> [Assigned task]
Copy out the lines beginning with the one that contains "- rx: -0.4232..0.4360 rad" and ending with the last line below, exactly as they stand. Pictures are not copied.

> [The data]
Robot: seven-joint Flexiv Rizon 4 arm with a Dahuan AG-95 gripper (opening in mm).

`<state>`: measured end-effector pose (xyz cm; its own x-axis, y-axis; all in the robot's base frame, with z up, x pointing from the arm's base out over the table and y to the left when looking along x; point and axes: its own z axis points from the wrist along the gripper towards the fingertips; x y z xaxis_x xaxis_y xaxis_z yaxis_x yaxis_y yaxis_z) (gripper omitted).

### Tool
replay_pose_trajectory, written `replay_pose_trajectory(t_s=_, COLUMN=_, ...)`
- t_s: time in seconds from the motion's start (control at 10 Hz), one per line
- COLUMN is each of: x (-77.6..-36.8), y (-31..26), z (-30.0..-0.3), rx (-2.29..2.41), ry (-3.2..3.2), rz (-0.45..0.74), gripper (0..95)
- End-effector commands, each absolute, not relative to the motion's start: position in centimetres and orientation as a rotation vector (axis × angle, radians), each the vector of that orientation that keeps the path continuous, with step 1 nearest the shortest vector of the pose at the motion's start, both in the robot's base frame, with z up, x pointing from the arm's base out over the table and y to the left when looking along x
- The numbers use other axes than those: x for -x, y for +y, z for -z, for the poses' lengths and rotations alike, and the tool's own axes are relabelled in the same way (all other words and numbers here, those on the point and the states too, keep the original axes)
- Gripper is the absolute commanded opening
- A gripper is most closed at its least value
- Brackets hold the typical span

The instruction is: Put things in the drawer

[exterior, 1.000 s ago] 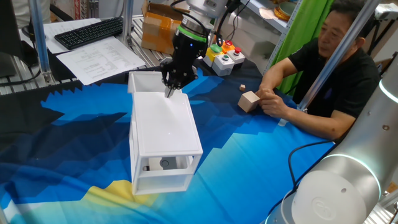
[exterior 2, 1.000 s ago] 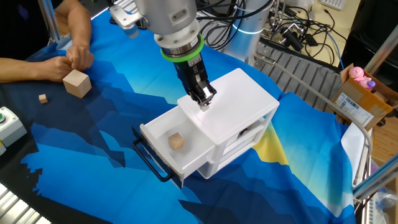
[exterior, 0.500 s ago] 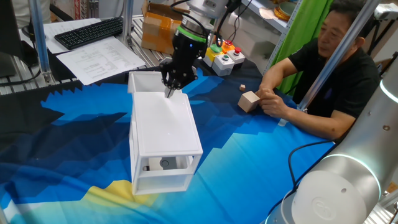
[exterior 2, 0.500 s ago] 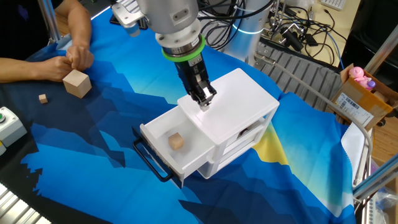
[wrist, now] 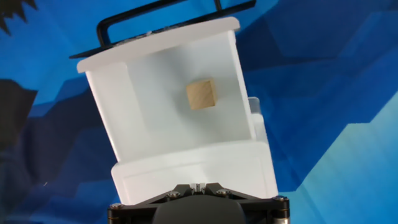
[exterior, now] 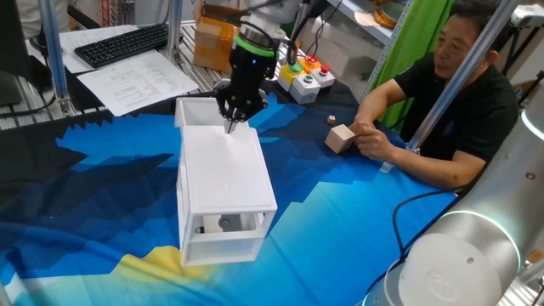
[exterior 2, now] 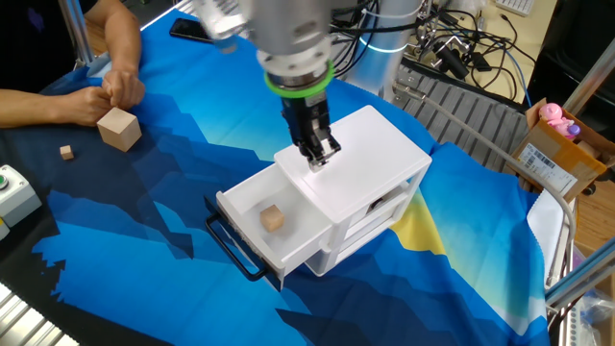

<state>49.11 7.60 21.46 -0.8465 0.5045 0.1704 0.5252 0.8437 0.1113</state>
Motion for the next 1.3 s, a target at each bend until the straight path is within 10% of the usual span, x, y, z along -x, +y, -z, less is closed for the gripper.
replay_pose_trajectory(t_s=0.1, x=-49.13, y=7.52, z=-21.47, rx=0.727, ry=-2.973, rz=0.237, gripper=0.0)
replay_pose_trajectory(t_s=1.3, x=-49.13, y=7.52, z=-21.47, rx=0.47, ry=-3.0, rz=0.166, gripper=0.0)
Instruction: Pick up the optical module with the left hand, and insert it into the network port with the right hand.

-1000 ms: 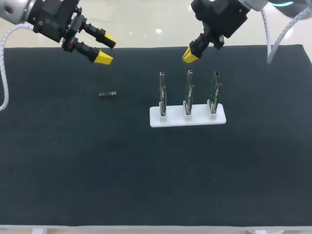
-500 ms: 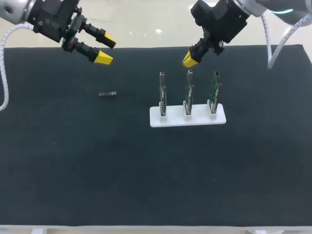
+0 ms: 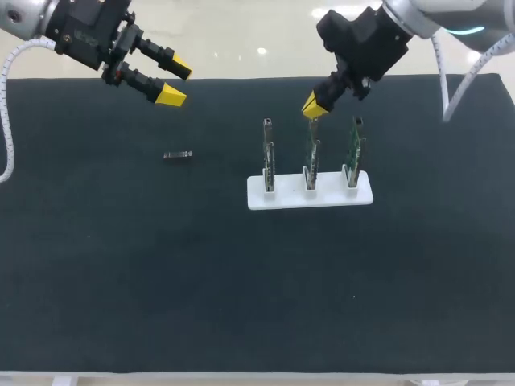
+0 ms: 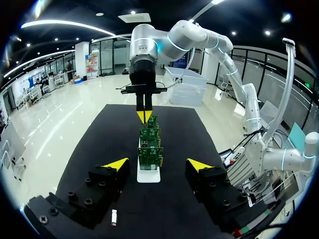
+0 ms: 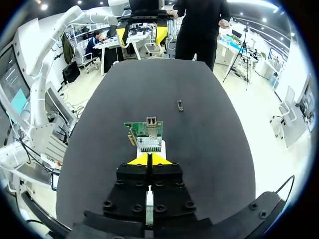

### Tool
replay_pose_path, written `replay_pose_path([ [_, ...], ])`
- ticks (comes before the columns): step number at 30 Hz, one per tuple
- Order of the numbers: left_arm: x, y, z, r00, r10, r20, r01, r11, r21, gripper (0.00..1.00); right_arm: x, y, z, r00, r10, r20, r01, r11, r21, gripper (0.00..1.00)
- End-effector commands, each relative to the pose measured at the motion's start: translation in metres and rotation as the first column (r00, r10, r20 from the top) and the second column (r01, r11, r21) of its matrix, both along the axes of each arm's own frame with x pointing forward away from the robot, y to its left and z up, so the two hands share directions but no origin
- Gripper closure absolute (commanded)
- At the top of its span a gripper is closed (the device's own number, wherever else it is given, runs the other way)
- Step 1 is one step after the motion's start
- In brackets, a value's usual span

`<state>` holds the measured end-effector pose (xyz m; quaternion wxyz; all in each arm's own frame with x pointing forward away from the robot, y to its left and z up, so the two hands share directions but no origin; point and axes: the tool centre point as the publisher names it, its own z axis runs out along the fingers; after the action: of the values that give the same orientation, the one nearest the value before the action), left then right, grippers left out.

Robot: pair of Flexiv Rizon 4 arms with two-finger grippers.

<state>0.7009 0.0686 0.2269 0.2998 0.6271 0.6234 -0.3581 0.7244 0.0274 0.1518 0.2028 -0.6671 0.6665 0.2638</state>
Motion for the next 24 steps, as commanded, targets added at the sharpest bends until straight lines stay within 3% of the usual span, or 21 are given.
replay_pose_path([
  [1,0.001,0.0,0.0,1.0,-0.001,-0.001,0.001,1.0,0.003,0.0,-0.002,-0.002,-0.003,1.0,-0.001,0.005,0.001,1.0,0.005,1.0],
  [24,0.001,0.0,0.0,1.0,-0.001,-0.001,0.001,1.0,0.003,0.0,-0.004,-0.004,0.006,1.0,0.0,0.002,0.0,1.0,-0.009,1.0],
])
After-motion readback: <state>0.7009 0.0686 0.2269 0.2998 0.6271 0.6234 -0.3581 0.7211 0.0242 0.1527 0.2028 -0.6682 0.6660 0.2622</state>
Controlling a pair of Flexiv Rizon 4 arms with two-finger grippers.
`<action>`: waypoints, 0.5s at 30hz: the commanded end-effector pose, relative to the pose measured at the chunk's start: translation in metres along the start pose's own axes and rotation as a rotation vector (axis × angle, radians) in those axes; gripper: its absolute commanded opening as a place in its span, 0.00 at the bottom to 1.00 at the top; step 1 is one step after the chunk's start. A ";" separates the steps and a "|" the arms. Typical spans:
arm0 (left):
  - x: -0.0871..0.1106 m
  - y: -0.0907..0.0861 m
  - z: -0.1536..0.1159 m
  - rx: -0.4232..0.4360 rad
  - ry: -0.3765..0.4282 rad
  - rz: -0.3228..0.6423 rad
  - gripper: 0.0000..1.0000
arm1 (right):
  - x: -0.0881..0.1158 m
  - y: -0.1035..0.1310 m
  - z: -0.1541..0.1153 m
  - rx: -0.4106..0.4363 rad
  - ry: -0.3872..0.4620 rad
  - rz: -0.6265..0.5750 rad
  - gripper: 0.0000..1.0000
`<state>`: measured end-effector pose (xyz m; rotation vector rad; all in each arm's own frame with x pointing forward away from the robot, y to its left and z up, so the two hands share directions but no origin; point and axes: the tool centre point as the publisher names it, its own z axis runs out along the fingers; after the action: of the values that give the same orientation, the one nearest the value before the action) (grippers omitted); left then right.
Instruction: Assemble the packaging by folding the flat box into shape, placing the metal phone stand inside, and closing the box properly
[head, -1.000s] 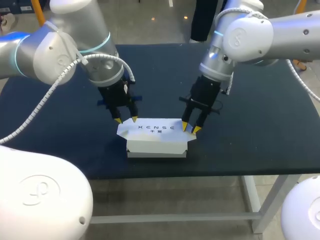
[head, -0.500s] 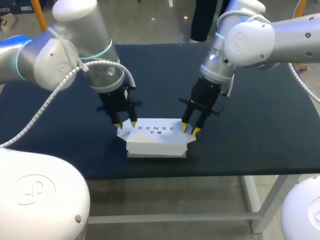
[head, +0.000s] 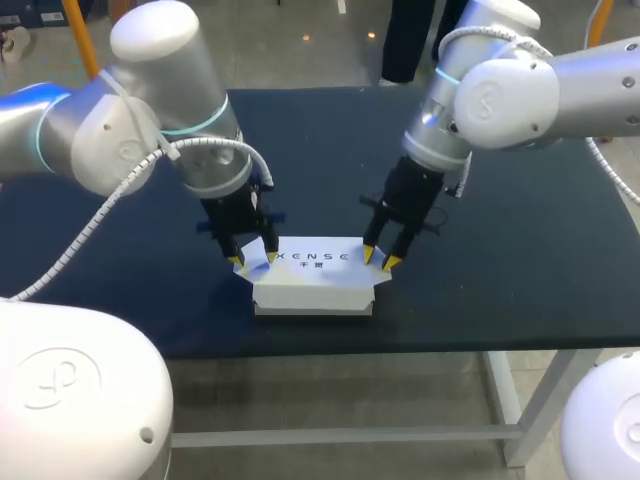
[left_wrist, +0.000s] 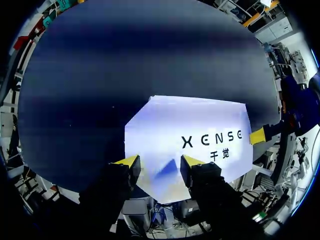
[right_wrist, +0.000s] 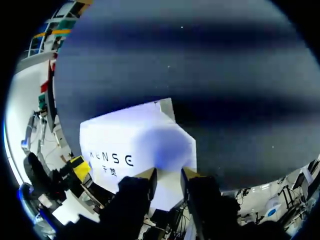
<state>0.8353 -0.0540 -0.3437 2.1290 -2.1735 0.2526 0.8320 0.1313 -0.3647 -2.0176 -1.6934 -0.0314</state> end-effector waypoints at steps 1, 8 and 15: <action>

> [Completed exercise]
  - rx: -0.4232..0.4360 rad
  - ry: -0.3765..0.4282 rad
  - rz: -0.3228..0.6423 rad
  - gripper: 0.0000..1.0000
arm1 (right):
  - x: -0.0881..0.1158 m
  - y: -0.1035..0.1310 m
  - z: -0.1541..0.1153 m
  - rx: -0.4106..0.4363 rad
  - ry: -0.3872..0.4620 rad
  - rz: -0.6265..0.5750 rad
  - gripper: 0.0000..1.0000
`<state>`: measured end-effector pose (xyz m; rotation vector rad; all in each arm's own frame with x pointing forward away from the robot, y to its left and z up, so the two hands share directions but no origin; point and axes: the tool centre point as the publisher names it, its own z axis runs out along the fingers; after the action: of the values that give the same orientation, the one nearest the value before the action) (grippers omitted); left then right.
Instruction: Assemble the packaging by folding the flat box into shape, placing the metal phone stand inside, and closing the box properly
[head, -1.000s] 
[head, -0.500s] 
[head, +0.000s] 
[left_wrist, +0.000s] 
[right_wrist, +0.000s] 
<state>0.8353 -0.0540 -0.3437 2.1290 -2.1735 0.2526 0.8320 0.1313 -0.3647 -2.0176 -1.6934 -0.0314</state> end-effector waypoints at steps 1, 8 and 15: <action>

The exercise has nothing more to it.